自噬是一种细胞内途径,通过该途径溶酶体降解并回收长寿命蛋白质和细胞器。乙醇对自噬的影响很复杂,但最近的研究表明,自噬对乙醇诱导的肝损伤具有保护作用。在表达CYP2E1的HepG2细胞体外实验以及急性酒精/CYP2E1依赖性肝损伤模型的体内实验中,发现自噬对CYP2E1依赖性毒性也具有保护作用。本报告的目的是将先前的体外和急性体内实验扩展到慢性乙醇模型,以评估在慢性乙醇喂养的小鼠模型中自噬是否也对CYP2E1依赖性肝损伤具有保护作用。野生型(WT)、CYP2E1基因敲除(KO)或CYP2E1人源化转基因敲入(KI)小鼠被给予乙醇液体饮食或对照葡萄糖饮食四周。在最后一周,一些小鼠接受生理盐水或自噬抑制剂3-甲基腺嘌呤(3-MA)或刺激自噬的雷帕霉素。
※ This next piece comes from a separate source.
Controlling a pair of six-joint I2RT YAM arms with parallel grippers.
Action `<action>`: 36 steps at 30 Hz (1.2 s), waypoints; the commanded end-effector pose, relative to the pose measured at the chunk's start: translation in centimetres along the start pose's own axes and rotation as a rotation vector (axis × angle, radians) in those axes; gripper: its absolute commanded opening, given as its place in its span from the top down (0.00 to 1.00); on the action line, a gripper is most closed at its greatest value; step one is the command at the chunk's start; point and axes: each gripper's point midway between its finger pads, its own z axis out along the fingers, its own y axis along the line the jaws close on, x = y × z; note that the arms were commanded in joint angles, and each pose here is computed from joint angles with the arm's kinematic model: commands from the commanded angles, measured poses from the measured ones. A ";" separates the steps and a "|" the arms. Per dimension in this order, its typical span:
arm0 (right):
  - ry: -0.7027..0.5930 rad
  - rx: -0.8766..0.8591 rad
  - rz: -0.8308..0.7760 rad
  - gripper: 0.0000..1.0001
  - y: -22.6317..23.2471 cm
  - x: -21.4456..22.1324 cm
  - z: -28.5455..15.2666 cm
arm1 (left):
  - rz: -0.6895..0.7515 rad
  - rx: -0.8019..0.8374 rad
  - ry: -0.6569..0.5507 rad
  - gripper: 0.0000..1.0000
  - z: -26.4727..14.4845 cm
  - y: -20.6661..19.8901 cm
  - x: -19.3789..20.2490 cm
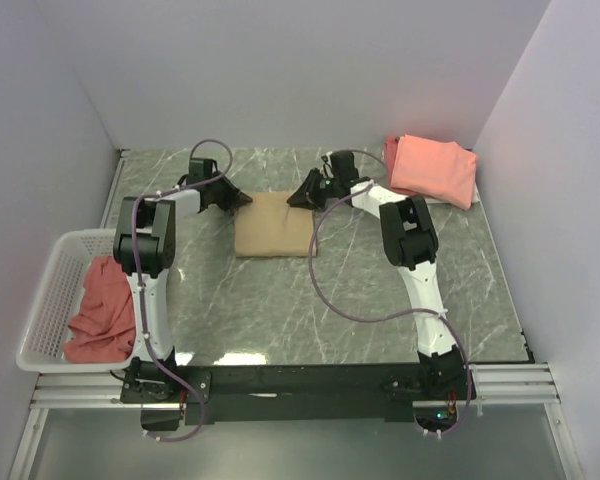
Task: Fold and stack the t-shirts
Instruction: Fold the tshirt
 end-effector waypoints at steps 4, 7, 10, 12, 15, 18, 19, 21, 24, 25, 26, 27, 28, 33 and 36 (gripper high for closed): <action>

3-MA抑制自噬增强了WT和KI小鼠中乙醇诱导的血清转氨酶和甘油三酯水平升高,但对KO小鼠没有影响,而雷帕霉素预防了乙醇肝损伤。3-MA处理增强了WT小鼠中乙醇诱导的脂肪积累,并在KI小鼠中导致坏死;在乙醇喂养的KO小鼠或任何葡萄糖喂养的小鼠中几乎没有发现影响。3-MA处理进一步降低了WT和KI小鼠肝脏中乙醇诱导的谷胱甘肽水平降低,并进一步增加了丙二醛的形成,而雷帕霉素减弱了乙醇的这些作用。3-MA和雷帕霉素处理均未影响CYP2E1的催化活性或含量,也未影响乙醇对CYP2E1的诱导。3-MA处理降低了乙醇喂养的WT和KI小鼠中Beclin-1和Atg 7的水平,但增加了p62的水平,而雷帕霉素具有相反的作用,分别验证了自噬的抑制和刺激。这些结果表明,在慢性乙醇喂养的小鼠模型中,自噬对CYP2E1依赖性肝损伤具有保护作用。我们推测,自噬依赖性过程,如线粒体自噬和脂质自噬,有助于将乙醇诱导的CYP2E1依赖性氧化应激降至最低,从而减少随后的肝损伤和脂肪变性。刺激自噬的尝试可能有助于降低乙醇和CYP2E1依赖性肝毒性。